Un homme les menottes aux poignets qui s’avance dans la nuit entouré de policiers en civil sous les flashs de journalistes. Le même homme filmé par les caméras du monde entier après 48 heures de « garde à vue », présenté devant une juge, un juge unique pour décider d’une détention. Face à elle l’accusation et la défense, une thèse contre une autre. Quelques minutes de débat et une décision prise sur la détention. Le procureur inculpe, le juge décide du placement sous contrôle judiciaire ou en détention, et les avocats n’ont que quelques minutes pour assurer la défense sans avoir accès à l’entier dossier ni aux éléments de l’accusation. Les dossiers s’enchaînent, à peine quelques minutes pour chaque situation et les décisions tombent.

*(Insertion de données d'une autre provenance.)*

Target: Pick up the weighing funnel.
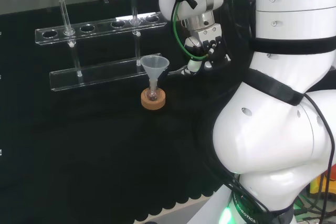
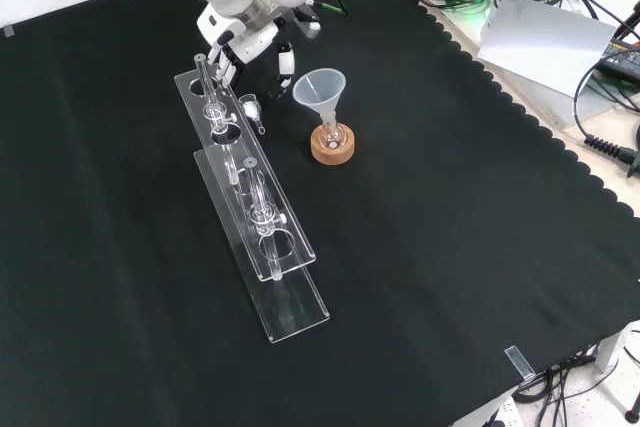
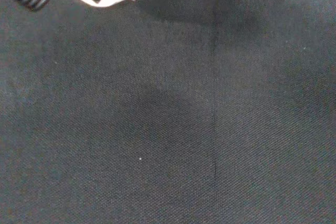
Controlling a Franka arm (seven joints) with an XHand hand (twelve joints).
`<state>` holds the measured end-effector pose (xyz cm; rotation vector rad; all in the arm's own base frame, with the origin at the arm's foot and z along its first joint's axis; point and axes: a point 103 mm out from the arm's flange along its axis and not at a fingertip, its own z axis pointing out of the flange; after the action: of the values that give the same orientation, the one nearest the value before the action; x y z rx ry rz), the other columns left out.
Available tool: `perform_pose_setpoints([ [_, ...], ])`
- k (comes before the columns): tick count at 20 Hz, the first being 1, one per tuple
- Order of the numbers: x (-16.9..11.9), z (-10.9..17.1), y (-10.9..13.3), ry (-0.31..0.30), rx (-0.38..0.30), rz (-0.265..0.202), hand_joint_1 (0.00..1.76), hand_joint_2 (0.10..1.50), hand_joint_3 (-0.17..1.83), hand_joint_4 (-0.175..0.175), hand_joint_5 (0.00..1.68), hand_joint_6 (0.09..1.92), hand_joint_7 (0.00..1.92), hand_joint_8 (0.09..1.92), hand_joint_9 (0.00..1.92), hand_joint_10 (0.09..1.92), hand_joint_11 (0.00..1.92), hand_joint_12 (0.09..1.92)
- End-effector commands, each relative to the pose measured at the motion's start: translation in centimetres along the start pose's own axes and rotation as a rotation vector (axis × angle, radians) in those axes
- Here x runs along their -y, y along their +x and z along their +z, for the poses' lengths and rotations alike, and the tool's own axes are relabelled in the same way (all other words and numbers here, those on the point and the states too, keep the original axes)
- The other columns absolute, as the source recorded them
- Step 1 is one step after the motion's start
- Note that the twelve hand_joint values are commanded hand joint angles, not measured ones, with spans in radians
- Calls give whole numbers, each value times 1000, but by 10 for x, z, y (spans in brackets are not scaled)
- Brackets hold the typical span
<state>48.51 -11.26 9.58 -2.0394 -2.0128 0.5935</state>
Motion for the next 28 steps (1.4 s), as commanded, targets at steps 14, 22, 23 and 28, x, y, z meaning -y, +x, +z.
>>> perform_pose_setpoints([
  [14,-7,16,-4,-49,-21,1,902,610,746,-50,535,484,492,719,774,549,438,1312],
  [22,-15,18,-2,-49,-10,-10,914,614,746,-51,530,517,491,720,770,550,437,1313],
  [23,-15,20,-1,-49,-10,-12,915,614,746,-51,530,519,490,720,770,550,437,1313],
  [28,-18,22,-2,-60,-8,-14,917,616,746,-51,529,530,489,721,766,550,437,1313],
])
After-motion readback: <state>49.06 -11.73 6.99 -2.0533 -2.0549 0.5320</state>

Un lynchage médiatique sous prétexte de la liberté d’expression. Tout est montré, tout est dit, sans aucune retenue, sans tabou, sans aucun lien avec la qualité de la personne, ses revenus, son exposition médiatique. Cette sacro sainte liberté d’expression qui écrase de loin toute présomption d’innocence.

L’Affaire DSK nous montre les limites du système accusatoire dans toute sa violence mais sous un angle nouveau, épuré. L’attaque la plus répandue contre ce système portait sur l’atteinte à l’égalité des justiciables devant la Justice, selon qu’on soit pauvre ou puissant, riche ou misérable. De la capacité financière de la personne mise en cause à se défendre, à prendre des avocats, à payer des investigations comme des tests ADN, à payer des enquêteurs privés, dépendait l’évolution de sa situation pénale et sa condamnation. Combien, nous raconte-t-on, d’innocents condamnés pour ne pas avoir pu payer un test ADN qui les aurait disculpés ? Car le Juge, cet homme seul qui mène les débats et répartit la parole ne peut pas imposer des investigations oubliées par le Procureur. Il ne peut à lui seul rétablir l’équité entre la défense et l’accusation et assurer ainsi un minimum de justice pour tous.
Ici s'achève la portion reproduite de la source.